Der Parlamentsausschuss hatte am 8. März mit überwältigender Mehrheit einen weitreichenden Beschluss gefasst. „Der Rat der Stadt Krefeld lehnt das geplante 800-Megawatt- Kraftwerk auf dem Gelände des Bayer-Chemieparks in Krefeld-Uerdingen ab“, hatten sie festgelegt und die Entscheidung mit dem hohen CO2-Ausstoß begründet: „4,4 Millionen Tonnen pro Jahr, das halten wir nicht für vertretbar“, sagt die stellvertretende sozialdemokratische Fraktionschefin Schneppe aus dem Rat. Ihr Blick verrät aber Unsicherheit, als sie das erklärt. Vor wenigen Wochen ist die Dame in den Landtag nachgerückt, und schon bei ihrem ersten Besuch hat sie sich dort kritische Nachfragen der Genossen anhören müssen. „So kann man mit einem so wichtigen Thema nicht umgehen“, hatte ihr zum Beispiel Norbert Römer zugerufen, der Energiepolitiker der Fraktion. Nicht nur die Genossen waren auf Landesebene alarmiert, auch in der christdemokratisch geführten Landesregierung hagelte es harsche Kommentare nach der Krefelder Entscheidung. „Das ist sehr bedauerlich, der Standort war ideal“, rief Wirtschaftsministerin Christa Thoben nach Krefeld, andere Christdemokraten sprachen sogar von einem „Schildbürgerstreich“.

In der Tat wirft der Meinungswandel der Krefelder Politiker etliche Fragen auf. Bis vor wenigen Wochen waren sie selbst vehement für den Neubau des Kraftwerkes. Auf der Internetseite der Stadt finden sich bis heute Lobgesänge über die Milliardeninvestition. „Das geplante Kraftwerk stärkt den Wirtschaftsstandort Krefeld“, freut sich etwa der christdemokratische Oberbürgermeister Kathstede und nennt gleich eine ganze Reihe von Argumenten, die für den Bau sprechen. Das Kraftwerk soll mit 45 Prozent einen deutlich höheren Wirkungsgrad als die existierenden alten Kohleblöcke haben, außerdem will man in den benachbarten Bayer-Chemiewerken einen Teil der Abwärme nutzen und auf diese Weise genau das tun, was Umweltschützer sonst immer einfordern. Dieses Argument ist nach Ansicht der Befürworter nicht ausreichend berücksichtigt worden. „Die Themen Umweltschutz und Arbeitsplatzsicherung sind viel zu wichtig und ernst, als dass man sie derart populistisch diskutieren kann“, schimpft Wolfgang Bieber, der Chef des Chemieparks Krefeld.
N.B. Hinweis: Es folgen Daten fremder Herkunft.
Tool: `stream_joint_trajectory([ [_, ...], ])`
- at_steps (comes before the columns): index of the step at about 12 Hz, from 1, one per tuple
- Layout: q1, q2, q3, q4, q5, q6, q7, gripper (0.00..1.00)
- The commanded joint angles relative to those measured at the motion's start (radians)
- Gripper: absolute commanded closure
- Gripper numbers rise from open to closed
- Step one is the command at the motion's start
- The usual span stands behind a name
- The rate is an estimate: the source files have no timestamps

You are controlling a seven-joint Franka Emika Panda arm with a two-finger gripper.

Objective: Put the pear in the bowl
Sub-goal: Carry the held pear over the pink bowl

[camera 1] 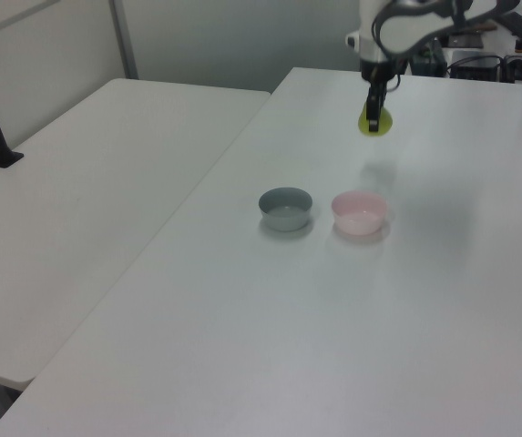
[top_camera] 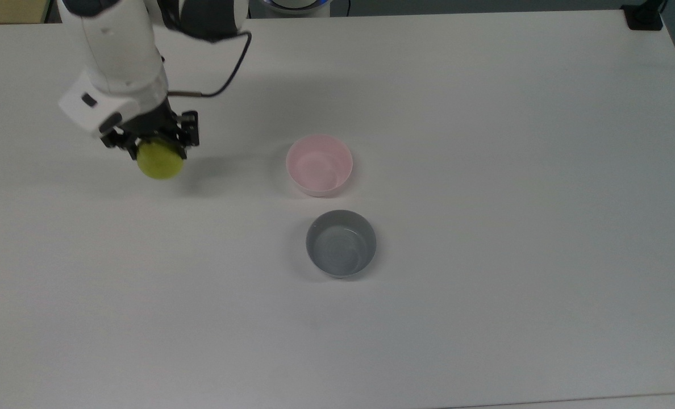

Immerhin arbeiten gegenwärtig rund 7000 Menschen in den verschiedenen Werken auf dem Gelände, das neue Kraftwerk sollte langfristig die Energieversorgung sicherstellen und die beiden alten Blöcke des vorhandenen Kohlekraftwerks ersetzen. Noch aus einem anderen Grund wäre die Investition wichtig. Die Firma Trianel will das Kraftwerk betreiben, ein Zusammenschluss aus 27 Stadtwerken. „Wenn das nicht kommt, würde eine Chance vertan, das Monopol der Stromkonzerne mit einem neuen Anbieter zu attackieren“, sagt Wirtschaftsministerin Thoben. Sie hofft noch immer, dass die politische Ablehnungsfront in der Seidenweberstadt bröckelt – doch danach sieht es im Moment nicht aus. Es könnte also sein, dass sie das Angebot des Hammer Oberbürgermeisters annehmen muss: Der hatte den Kraftwerksbauern seine Stadt im Osten des Ruhrreviers als Standort für die Milliardeninvestition angeboten.